Second batch of envoys in J&K for two days
Srinagar: In the past one week, there have been dramatic developments on the political front in Jammu and Kashmir. The Central government, after positive feedback from the first batch of envoys who visited Kashmir in January, allowed 25 envoys, including from European countries, to visit Jammu and Kashmir for two days. The developments came close on the heels of the decision by the government to slap Public Safety Act (PSA) on former chief ministers, including Omar Abdullah and Mehbooba Mufti, along with dozens of their colleagues.
A rebel group with former PDP minister Altaf Bukhari heading it, has given indications that it will float a new political outfit in Jammu and Kashmir and will decide on the future course of action. Bukhari recently told this newspaper that people of Kashmir will have to think beyond scrapping of Article 370, and cannot remain in perpetual mourning for this move.
Meanwhile, Omar Abdullah’s sister Sara Abdullah Pilot approached the Supreme Court for intervention. The dossier of Omar Abdullah said that he was a “threat” because he could mobilise people to vote during the peak of militancy. Being a “Daddy’s girl”, having a green-coloured flag for the party and “pro-separatist” tweets on social media—these were some points based on which the PSA was slapped against Mehbooba Mufti.
On the writ petition of Omar Abdullah, the Supreme Court on Friday said that they will take up the case again on 2 March, while issuing notice to the J&K administration to respond. The Supreme Court rejected the plea of lawyer Kapil Sibal to hear it earlier and decided to issue notice while the Sara Abdullah had petitioned before the court that Omar Abdullah should be produced in person and freed immediately.

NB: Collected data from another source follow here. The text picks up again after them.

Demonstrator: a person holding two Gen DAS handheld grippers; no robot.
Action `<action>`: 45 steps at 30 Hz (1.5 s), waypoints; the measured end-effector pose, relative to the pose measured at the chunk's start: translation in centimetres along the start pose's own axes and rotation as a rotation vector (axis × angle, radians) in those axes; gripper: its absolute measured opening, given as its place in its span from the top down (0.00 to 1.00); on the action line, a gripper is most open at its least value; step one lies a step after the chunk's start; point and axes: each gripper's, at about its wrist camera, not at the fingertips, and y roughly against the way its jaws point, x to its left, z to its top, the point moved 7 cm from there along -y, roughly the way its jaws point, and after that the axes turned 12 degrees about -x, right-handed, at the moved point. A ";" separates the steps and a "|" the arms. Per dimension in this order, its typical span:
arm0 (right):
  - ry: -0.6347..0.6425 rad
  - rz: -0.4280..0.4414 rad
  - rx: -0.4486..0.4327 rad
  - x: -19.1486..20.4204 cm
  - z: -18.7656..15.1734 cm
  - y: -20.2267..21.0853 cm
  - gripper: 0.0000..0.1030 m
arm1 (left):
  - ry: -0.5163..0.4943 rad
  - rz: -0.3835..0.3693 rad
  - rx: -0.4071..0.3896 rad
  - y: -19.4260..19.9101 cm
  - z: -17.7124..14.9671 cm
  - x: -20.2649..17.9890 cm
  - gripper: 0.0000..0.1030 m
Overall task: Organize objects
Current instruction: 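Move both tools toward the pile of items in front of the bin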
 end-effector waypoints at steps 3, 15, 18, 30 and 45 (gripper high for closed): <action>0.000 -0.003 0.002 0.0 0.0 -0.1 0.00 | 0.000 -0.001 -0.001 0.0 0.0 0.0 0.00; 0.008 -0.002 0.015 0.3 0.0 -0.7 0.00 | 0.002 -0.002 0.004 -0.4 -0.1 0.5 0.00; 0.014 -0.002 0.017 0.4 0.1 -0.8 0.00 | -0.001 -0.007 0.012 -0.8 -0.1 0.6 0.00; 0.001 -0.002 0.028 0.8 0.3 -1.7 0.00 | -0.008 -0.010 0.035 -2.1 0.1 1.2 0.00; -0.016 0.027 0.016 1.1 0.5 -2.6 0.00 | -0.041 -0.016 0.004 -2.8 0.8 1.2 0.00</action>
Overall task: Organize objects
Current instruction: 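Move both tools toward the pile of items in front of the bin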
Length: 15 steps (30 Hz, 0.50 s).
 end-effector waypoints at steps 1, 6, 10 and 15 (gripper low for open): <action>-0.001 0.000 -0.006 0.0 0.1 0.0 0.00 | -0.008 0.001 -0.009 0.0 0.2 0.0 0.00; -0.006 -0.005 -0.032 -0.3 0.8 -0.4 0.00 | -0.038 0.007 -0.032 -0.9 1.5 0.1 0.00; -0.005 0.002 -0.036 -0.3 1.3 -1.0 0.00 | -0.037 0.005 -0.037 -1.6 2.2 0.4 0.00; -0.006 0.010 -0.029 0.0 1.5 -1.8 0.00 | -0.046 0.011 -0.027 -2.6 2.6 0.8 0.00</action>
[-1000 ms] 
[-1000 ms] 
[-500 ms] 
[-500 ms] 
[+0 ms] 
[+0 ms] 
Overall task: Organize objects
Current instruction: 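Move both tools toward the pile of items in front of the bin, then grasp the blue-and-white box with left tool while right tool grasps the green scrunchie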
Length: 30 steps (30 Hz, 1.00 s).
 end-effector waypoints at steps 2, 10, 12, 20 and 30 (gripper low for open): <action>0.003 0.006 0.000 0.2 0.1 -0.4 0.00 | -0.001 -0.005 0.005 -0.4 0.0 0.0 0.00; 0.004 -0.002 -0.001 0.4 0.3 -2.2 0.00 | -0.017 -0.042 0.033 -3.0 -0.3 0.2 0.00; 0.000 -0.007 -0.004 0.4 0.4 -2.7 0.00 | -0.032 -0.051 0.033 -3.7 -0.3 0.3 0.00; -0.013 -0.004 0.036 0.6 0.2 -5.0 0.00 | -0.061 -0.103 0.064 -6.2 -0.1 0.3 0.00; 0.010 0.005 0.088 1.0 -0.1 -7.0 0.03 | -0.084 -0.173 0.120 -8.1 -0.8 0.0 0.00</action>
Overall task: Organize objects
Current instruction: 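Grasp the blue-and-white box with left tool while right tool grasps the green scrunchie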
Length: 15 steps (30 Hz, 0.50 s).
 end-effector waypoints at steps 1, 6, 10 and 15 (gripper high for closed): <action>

Although Mehbooba Mufti’s daughter Iltija Mufti had recently told media that it would be the decision of Mehbooba Mufti whether to move court or not, reports said that she would also be soon moving the Supreme Court challenging the PSA slapped against her mother.
Meanwhile, Iltija Mufti took a dig at the Centre for sending another batch of envoys to Kashmir. She said that these diplomats were enjoying as tourists in Kashmir at the expense of common people. In a series of tweets from the handle of her mother, she expressed hope that these envoys would take up the continued curbs on internet and the alleged muzzling of political dissent in Kashmir by the Central government by slapping PSA on former chief ministers and ministers.
The 25 diplomats, during their two-day visit to Jammu and Kashmir, were mainly briefed by army, administration and by Lt. Governor G.C. Murmu while they held meeting with Chief Justice of J&K High Court, besides meeting select groups of the business community and civil society members. The delegation included diplomats from Canada, Austria, Uzbekistan, Uganda, Slovak Republic, Netherlands, Namibia, Kyrgyz Republic, Bulgaria, Germany, Tajikistan, France, Mexico, Denmark, Italy, Afghanistan, New Zealand, Poland, and Rwanda.
The second batch of diplomats also included EU representatives, and their participation assumes significance as the EU Parliament recently initiated to bring a joint draft resolution on the Citizenship Amendment Act (CAA) and Kashmir, the vote on which was later deferred due to the Centre’s efforts.